Docetaxel significantly inhibited tumor growth, and the tumor vol ume on day 70 was slightly larger than the average tumor volume determined when treatment was initiated. Tumors from mice treated with si Vav3 plus Nintedanib Inhibitors,Modulators,Libraries docetaxel were statistically smaller than those from mice treated with docetaxel alone, and the tumor volume on day 70 was 59% smaller than that when treatment was initiated. It appears reasonable to suppose that a lower concentration of docetaxel can be used in combin ation therapy with si Vav3 because wide differences were not observed between these two groups despite the stat istical significance of the differences. In addition, during a 70 day observation period, we did not note any toxicity in mice treated with si Vav3 plus docetaxel, as evaluated by their body weights and physical Inhibitors,Modulators,Libraries appearance.

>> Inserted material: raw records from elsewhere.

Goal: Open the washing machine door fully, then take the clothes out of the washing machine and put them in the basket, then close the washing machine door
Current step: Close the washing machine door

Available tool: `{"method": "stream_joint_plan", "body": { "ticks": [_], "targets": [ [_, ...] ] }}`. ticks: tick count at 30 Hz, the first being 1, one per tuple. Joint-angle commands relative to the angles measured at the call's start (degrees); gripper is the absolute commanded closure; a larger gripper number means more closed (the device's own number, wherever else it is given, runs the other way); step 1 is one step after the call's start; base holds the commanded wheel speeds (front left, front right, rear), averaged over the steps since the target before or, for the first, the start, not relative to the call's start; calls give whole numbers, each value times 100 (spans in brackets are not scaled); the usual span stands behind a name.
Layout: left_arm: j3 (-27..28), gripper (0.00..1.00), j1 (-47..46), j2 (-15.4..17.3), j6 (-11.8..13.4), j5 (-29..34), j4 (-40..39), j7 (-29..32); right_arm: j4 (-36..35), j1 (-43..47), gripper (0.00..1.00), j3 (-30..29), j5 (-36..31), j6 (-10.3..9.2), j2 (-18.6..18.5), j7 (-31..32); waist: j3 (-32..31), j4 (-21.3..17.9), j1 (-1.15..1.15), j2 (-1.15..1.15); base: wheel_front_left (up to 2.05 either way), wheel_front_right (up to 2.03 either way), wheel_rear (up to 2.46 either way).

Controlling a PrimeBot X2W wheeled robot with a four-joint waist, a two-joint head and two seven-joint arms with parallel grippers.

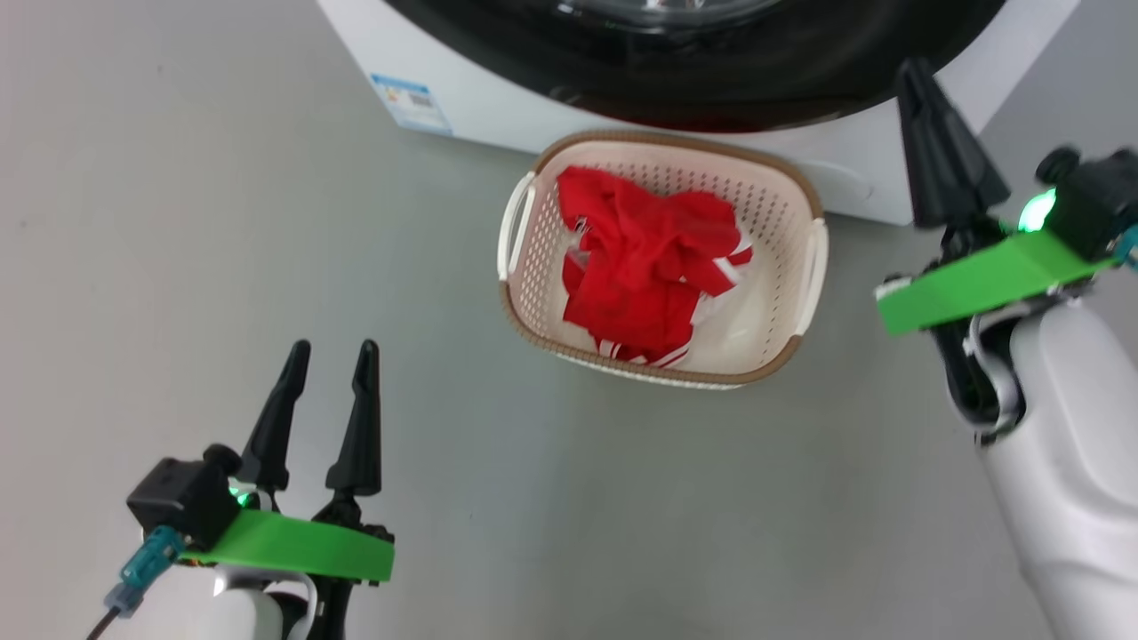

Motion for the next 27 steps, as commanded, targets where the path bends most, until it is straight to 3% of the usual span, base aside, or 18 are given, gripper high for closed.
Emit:
{"method": "stream_joint_plan", "body": {
  "ticks": [1,2,27],
  "targets": [
    [243,0,134,155,-31,89,-85,-29,-215,279,7,94,55,-5,111,-29,-312,-227,0,0,0,0,0],
    [260,0,165,169,-31,108,-78,-29,-241,384,0,96,67,-5,116,-29,-365,-258,0,0,0,0,0],
    [438,0,866,675,-31,67,-183,-29,-750,2725,0,-490,49,-5,205,-29,-1325,-1020,0,0,0,0,0]
  ]
}}
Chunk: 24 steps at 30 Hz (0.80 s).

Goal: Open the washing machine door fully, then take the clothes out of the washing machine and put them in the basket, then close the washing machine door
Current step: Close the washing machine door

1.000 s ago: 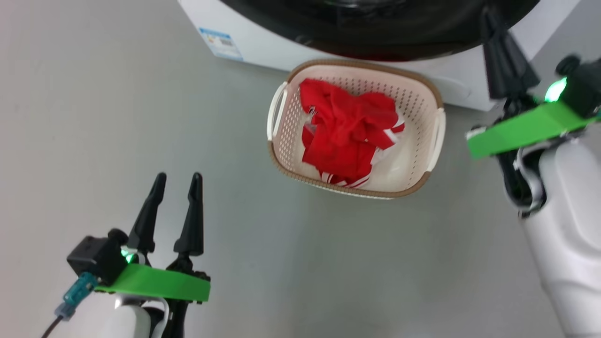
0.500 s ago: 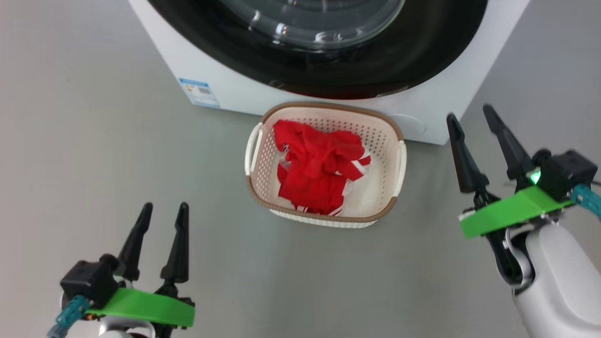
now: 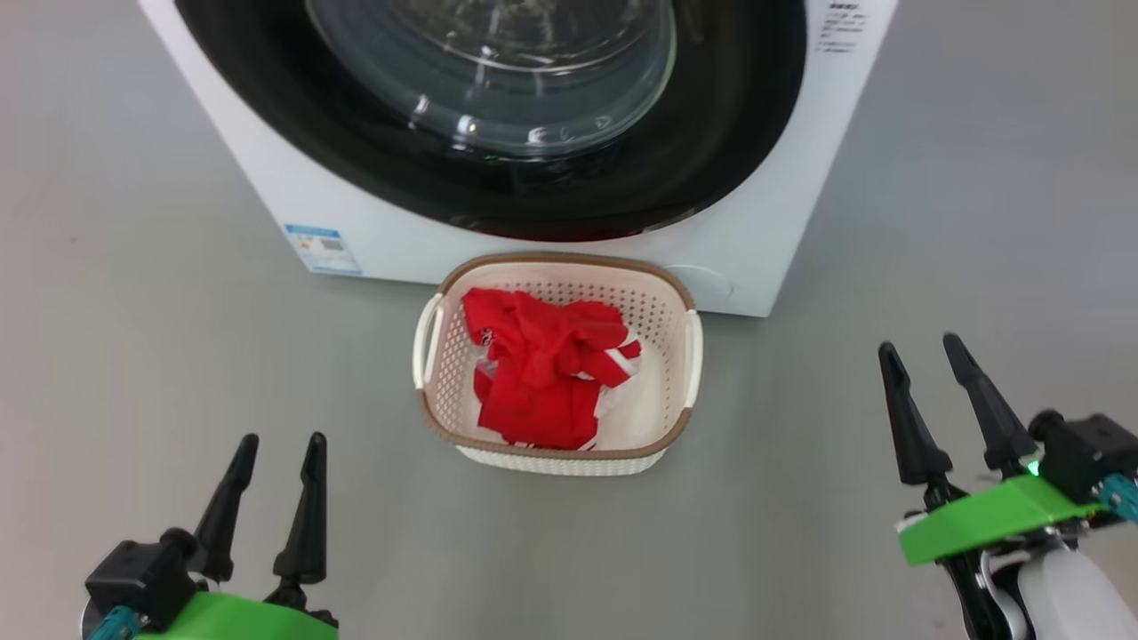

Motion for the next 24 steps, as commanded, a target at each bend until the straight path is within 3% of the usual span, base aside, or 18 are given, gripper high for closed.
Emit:
{"method": "stream_joint_plan", "body": {
  "ticks": [1,24],
  "targets": [
    [208,0,11,166,-31,-5,-176,-29,-181,95,0,57,-7,-5,0,-32,-141,-147,0,0,0,0,0],
    [626,0,757,238,-31,372,-434,-29,-436,1363,0,-539,-59,-5,73,-32,-668,-764,0,0,0,0,0]
  ]
}}
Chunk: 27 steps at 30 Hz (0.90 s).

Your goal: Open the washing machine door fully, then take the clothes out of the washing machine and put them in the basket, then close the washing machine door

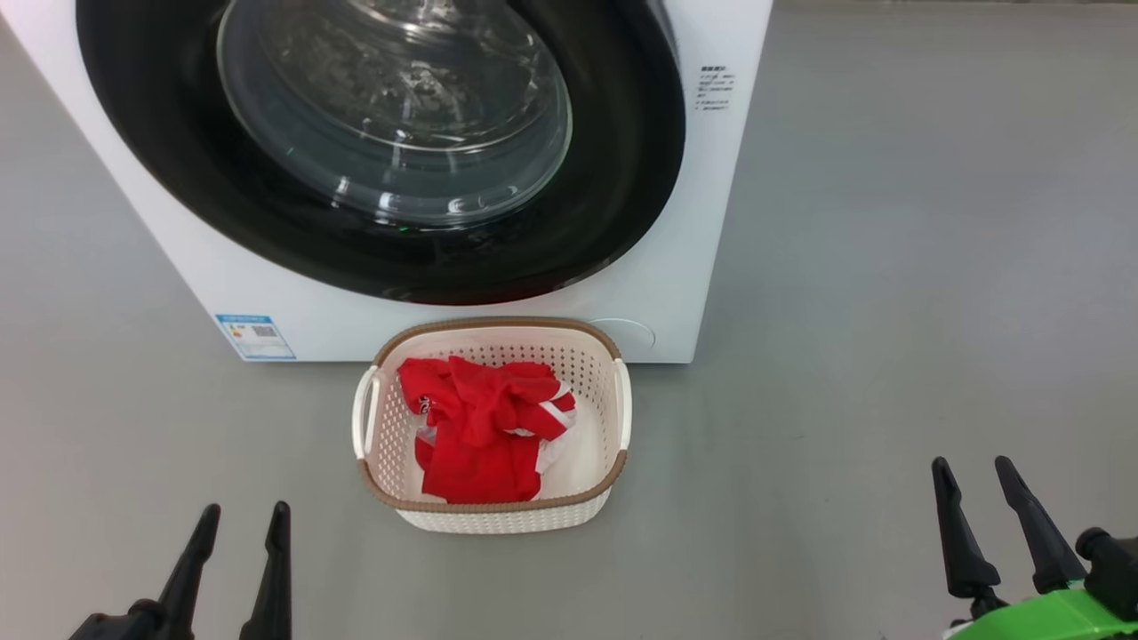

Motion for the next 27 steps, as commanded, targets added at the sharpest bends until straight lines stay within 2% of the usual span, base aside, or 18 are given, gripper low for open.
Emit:
{"method": "stream_joint_plan", "body": {
  "ticks": [1,10,27],
  "targets": [
    [244,0,-38,120,-30,59,-177,-29,-167,14,0,65,-50,-5,-85,-36,-53,-63,0,0,0,0,0],
    [323,0,123,120,-30,84,-240,-29,-234,314,0,-172,-48,-5,-63,-36,-166,-171,0,0,0,0,0],
    [287,0,143,112,-30,122,-287,-29,-257,381,0,-219,-78,-5,-32,-36,-177,-199,0,0,0,0,0]
  ]
}}
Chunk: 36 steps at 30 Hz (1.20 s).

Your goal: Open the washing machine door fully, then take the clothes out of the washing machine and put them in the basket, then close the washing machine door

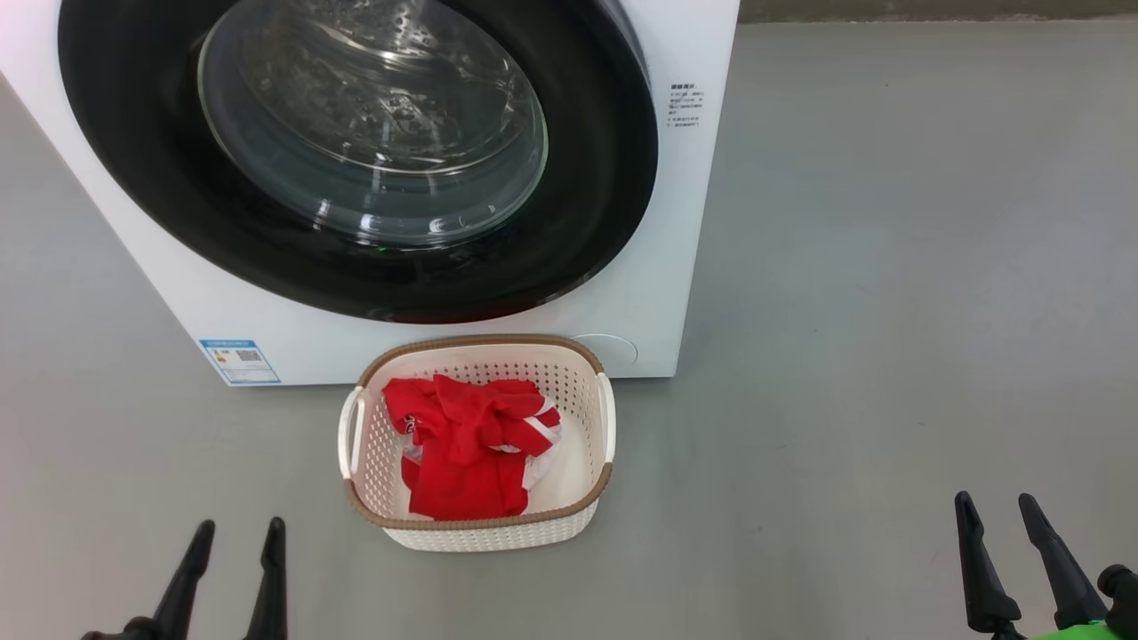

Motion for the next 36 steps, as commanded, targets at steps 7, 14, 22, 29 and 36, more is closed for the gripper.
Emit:
{"method": "stream_joint_plan", "body": {
  "ticks": [7,14,22,29,36],
  "targets": [
    [-69,100,13,-182,9,-30,285,27,333,2,100,68,-23,0,163,7,-2,0,0,0,0,0,0],
    [-97,100,-17,-288,7,-290,466,123,511,-44,100,83,218,0,266,82,-14,0,6,0,0,0,0],
    [-70,100,-79,-302,5,-761,470,254,495,-134,100,83,654,-1,267,215,-27,0,1,0,0,0,0],
    [-49,100,-132,-312,3,-1116,475,353,485,-208,100,82,982,-1,267,316,-37,0,0,0,0,0,0],
    [-23,100,-189,-325,1,-1529,479,470,470,-290,100,81,1365,-1,267,435,-50,1,0,0,0,0,0]
  ]
}}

These results in tumor xenografts support the data of the combined effect of si Vav3 with docetaxel on cancer cell growth in vitro. On day 70 after inoculation, tumor tissues were harvested from euthanized mice and subjected to immu noblot analysis of Vav3, Inhibitors,Modulators,Libraries H E staining and immunohisto chemical staining Inhibitors,Modulators,Libraries of Vav3, Ki 67, pAR, and a commercially available cell death marker, M30 CytoDeath. Treatment with si Vav3 effectively downregulated Vav3 expression compared with its expression level in control and si Scr treated tumors, illustrating the effectiveness of intra tumoral injection. Histological evaluation revealed that docetaxel alone or si Vav3 plus docetaxel caused necrosis in some areas of xenograft tumors.

Significant downregulation of Vav3 staining was observed in tumors from mice treated with si Vav3 alone or in combination with docetaxel but not in tumors from mice treated with docetaxel alone. Repre sentative immunohistochemical staining of Ki 67, pAR, and M30 CytoDeath is Inhibitors,Modulators,Libraries shown in Figure 5D, and the immu nohistochemical findings are summarized in Figure 5E. The mean percentage of Ki 67 positive tumor cells in si Vav3 or docetaxel treated tumors was significantly de creased compared with that in control tumors, and an even more significant reduction was observed in tumors treated with si Vav3 plus docetaxel. A significant decrease in the number of pAR positive cells was observed in tumors treated with si Vav3 alone or in combination with docetaxel compared with the number of pAR positive cells in control tumors but not in tu mors treated with docetaxel alone. The average apoptotic index for the control tumors was 0. 4 0. 1% compared with 8 5% and 24 8% in tumors from mice treated with si Vav3 and docetaxel, respectively. Tumors from mice treated with the combin ation of si free overnight delivery Vav3 and docetaxel exhibited the highest apop totic index, which was significantly greater than that in control tumors.